* **TASK OBJECTIVE**:
Please return the full listing below without altering anything.

★ ★ ★ ★ ★ ★ ★

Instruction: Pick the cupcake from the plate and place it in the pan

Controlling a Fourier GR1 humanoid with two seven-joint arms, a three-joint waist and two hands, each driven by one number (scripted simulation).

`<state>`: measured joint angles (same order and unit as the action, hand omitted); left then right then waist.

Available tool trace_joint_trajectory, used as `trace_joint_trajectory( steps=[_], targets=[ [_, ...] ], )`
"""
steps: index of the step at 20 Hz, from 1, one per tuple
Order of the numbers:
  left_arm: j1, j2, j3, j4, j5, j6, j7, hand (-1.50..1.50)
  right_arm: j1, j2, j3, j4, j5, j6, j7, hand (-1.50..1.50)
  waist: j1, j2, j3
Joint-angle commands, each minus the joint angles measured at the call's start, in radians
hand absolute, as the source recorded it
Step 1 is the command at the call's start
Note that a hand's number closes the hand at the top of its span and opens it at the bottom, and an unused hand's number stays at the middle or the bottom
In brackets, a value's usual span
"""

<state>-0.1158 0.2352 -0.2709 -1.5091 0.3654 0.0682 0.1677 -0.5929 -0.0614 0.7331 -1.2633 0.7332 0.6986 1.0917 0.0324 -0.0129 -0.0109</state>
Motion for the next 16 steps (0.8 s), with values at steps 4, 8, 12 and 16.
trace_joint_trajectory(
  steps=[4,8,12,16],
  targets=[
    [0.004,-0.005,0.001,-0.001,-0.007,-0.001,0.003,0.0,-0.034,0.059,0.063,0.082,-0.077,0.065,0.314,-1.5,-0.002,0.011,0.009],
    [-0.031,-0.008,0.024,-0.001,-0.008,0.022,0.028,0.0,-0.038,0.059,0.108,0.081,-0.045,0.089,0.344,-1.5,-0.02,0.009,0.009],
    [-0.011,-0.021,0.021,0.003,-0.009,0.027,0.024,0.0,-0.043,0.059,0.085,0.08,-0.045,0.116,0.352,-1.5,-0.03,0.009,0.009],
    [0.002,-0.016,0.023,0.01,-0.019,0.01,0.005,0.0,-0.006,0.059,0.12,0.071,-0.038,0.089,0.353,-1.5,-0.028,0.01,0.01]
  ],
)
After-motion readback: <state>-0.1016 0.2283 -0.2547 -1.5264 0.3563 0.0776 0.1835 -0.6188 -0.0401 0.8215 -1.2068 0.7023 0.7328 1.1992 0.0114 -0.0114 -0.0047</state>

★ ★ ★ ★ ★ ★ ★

* **EXPECTED ANSWER**:
Instruction: Pick the cupcake from the plate and place it in the pan

Controlling a Fourier GR1 humanoid with two seven-joint arms, a three-joint waist and two hands, each driven by one number (scripted simulation).

`<state>`: measured joint angles (same order and unit as the action, hand omitted); left then right then waist.

Available tool trace_joint_trajectory, used as `trace_joint_trajectory( steps=[_], targets=[ [_, ...] ], )`
"""
steps: index of the step at 20 Hz, from 1, one per tuple
Order of the numbers:
  left_arm: j1, j2, j3, j4, j5, j6, j7, hand (-1.50..1.50)
  right_arm: j1, j2, j3, j4, j5, j6, j7, hand (-1.50..1.50)
  waist: j1, j2, j3
Joint-angle commands, each minus the joint angles measured at the call's start, in radians
hand absolute, as the source recorded it
Step 1 is the command at the call's start
Note that a hand's number closes the hand at the top of its span and opens it at the bottom, and an unused hand's number stays at the middle or the bottom
In brackets, a value's usual span
"""

<state>-0.1158 0.2352 -0.2709 -1.5091 0.3654 0.0682 0.1677 -0.5929 -0.0614 0.7331 -1.2633 0.7332 0.6986 1.0917 0.0324 -0.0129 -0.0109</state>
Motion for the next 16 steps (0.8 s), with values at steps 4, 8, 12 and 16.
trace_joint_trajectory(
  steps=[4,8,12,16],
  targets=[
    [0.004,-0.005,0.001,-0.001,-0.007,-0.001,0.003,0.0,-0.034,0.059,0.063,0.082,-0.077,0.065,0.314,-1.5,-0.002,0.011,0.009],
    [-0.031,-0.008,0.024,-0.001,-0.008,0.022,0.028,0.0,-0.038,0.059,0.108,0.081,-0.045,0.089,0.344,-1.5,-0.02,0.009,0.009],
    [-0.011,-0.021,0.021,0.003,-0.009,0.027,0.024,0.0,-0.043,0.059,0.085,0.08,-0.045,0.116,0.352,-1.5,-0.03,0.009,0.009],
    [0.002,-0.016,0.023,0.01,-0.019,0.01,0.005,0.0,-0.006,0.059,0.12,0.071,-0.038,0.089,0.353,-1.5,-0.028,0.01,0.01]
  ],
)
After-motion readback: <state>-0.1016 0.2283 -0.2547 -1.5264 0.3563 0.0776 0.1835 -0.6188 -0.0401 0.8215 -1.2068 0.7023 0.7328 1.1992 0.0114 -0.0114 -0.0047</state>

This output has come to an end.